For his 1985 film The Breakfast Club, writer/director John Hughes would hone his perception of the class structure of high school into a perfect diamond. Like a version of Sartre's No Exit set in detention, The Breakfast Club brings together what Hughes saw as the five iconic "types" that make up any high school: the brain (Anthony Michael Hall), the athlete (Emilio Estevez), the basket case (Ally Sheedy), the princess (Molly Ringwald), and the criminal (Judd Nelson). All five have gotten into trouble for various reasons, and all five have been assigned a special Saturday detention. Though none of them are friends going into it, they do all carry their preconceptions and have relationships that exist based on those lines. Over the course of their incarceration, they will cross those lines, get to know one another, and eventually reveal who they are based on what lead them to that room in the first place.

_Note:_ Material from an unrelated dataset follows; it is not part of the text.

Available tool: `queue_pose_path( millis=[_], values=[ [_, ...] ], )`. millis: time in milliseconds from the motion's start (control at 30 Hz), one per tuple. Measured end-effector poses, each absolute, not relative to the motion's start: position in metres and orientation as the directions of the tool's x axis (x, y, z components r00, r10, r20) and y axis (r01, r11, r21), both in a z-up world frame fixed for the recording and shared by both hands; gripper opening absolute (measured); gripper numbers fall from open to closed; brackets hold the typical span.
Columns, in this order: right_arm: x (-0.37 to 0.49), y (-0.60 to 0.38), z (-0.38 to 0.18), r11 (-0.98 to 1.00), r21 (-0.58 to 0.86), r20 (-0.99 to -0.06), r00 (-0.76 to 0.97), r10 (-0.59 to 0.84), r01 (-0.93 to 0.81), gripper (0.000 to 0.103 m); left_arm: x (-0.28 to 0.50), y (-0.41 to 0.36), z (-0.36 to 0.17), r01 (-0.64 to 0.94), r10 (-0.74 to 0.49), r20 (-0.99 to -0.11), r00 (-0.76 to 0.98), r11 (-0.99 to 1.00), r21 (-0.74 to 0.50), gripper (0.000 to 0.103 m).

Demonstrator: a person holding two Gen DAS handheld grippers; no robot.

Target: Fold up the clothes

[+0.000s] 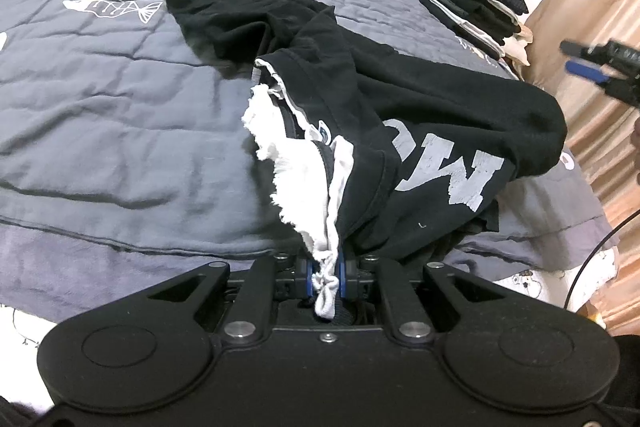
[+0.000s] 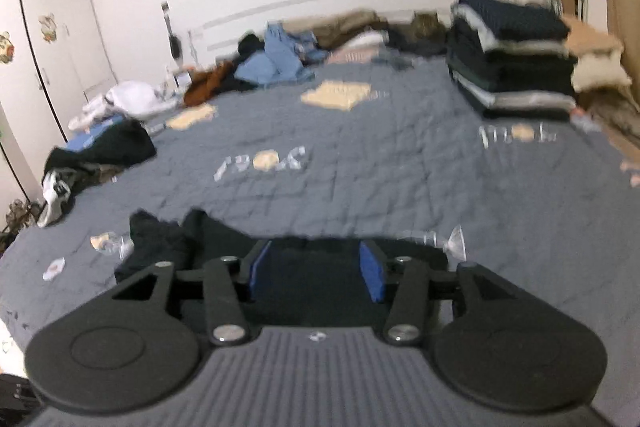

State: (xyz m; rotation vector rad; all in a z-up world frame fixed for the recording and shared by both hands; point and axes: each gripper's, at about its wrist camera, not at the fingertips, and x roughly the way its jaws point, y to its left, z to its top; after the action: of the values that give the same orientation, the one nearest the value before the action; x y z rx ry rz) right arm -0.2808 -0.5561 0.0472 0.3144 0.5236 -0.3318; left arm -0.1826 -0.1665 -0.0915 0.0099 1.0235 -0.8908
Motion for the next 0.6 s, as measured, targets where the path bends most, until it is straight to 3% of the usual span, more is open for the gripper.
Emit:
queue_pose_path(
  millis=[133, 233, 400, 600],
  values=[
    [-0.281, -0.55, 0.058, 0.909, 0.213, -0.488, 0.845, -0.218, 0.358, 0.055, -0.183, -0.166, -0.092, 0.646, -0.634, -0.744, 0.212, 0.662, -0.38, 0.011],
    [-0.263, -0.532, 0.048, 0.939, 0.25, -0.486, 0.869, -0.088, 0.235, 0.062, -0.182, -0.167, -0.093, 0.646, -0.63, -0.747, 0.211, 0.664, -0.377, 0.011],
    [-0.205, -0.488, 0.013, 0.946, 0.319, -0.542, 0.829, 0.135, 0.055, 0.064, -0.182, -0.169, -0.094, 0.649, -0.619, -0.756, 0.213, 0.668, -0.365, 0.012],
    [-0.154, -0.433, -0.02, 0.961, 0.274, -0.638, 0.741, 0.209, -0.034, 0.064, -0.181, -0.169, -0.095, 0.651, -0.609, -0.762, 0.218, 0.673, -0.352, 0.016]
  ],
)
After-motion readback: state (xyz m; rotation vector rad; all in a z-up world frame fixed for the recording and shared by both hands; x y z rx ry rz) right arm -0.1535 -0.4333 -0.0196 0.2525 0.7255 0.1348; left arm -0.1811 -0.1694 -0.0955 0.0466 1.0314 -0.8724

The Breakfast Club is deftly constructed, setting up its thesis right from the start with Anthony Michael Hall's voiceover about the categories the group feels they have been put in, and then promising to break those down. Hughes looks for the truth in those categories and builds real characters that conform to them while also being rounded out enough to bust the conventional wisdom about each. He starts with the outer trappings--the clothes they wear, the food they eat--and expands from there to show that these accoutrements bolster the outer masks--Judd Nelson's bravado, Emilio Estevez's machismo, Ally Sheedy's freakish demonstrations. These masks inevitably clash, but each time they do, a piece breaks off. Though each character lies about themselves, the fact that they demand honesty from the other students means they eventually have to own up, too. The bonding happens slowly over the course of the day, bolstered by their common situation and their common enemy, the principal stuck watching them (Paul Gleason). Arguments and pranks lead to deeper conversations, and it becomes clear that all the kids have real problems, and that most of those problems stem from the same insecurities about who they are, where they come from, and where they are going.
The last of the barriers break down in an emotionally intense scene that begins lightly, with the five enjoying their buzz after smoking out, but Hughes isn't content with an easy bonding session. Again, it's all about respecting the characters and the age group he's portraying, acknowledging their problems are real and not to be solved by the easy platitudes of an After School Special. Hall's character, Brian, asks if anyone will actually say hello to him in the halls on Monday, and the truth, as it often does, hurts. Once the honesty starts, though, there is no stopping it, and it paves the way for some final transformations that we might otherwise find unacceptable. Hughes leaves himself the escape clause that it might all be another ruse.
The ensemble cast here couldn't be more perfect. Hughes really was a genius of casting, and he gives his actors enough room to explore that they all invest their roles with authentic pathos. Every viewer enters the movie with a preconceived allegiance to one of the five but then leaves with sympathy for all of them. Judd Nelson has the showiest role, and he tears it apart. It's sad that he never had another part to quite match it. Ally Sheedy proves herself to be the most inventive of the cast, having the weirdest character to play and quietly indulging in all sorts of comedic business. Even when she is saying nothing, she is always lurking about, always watching. As the compulsive liar, she sees through everyone's images first, and being the true outcast, has no social consequence to face by drawing them out--except having to be social herself, the greatest and most subtle transformation of them all. (Well, pre-Extreme Make-Over.)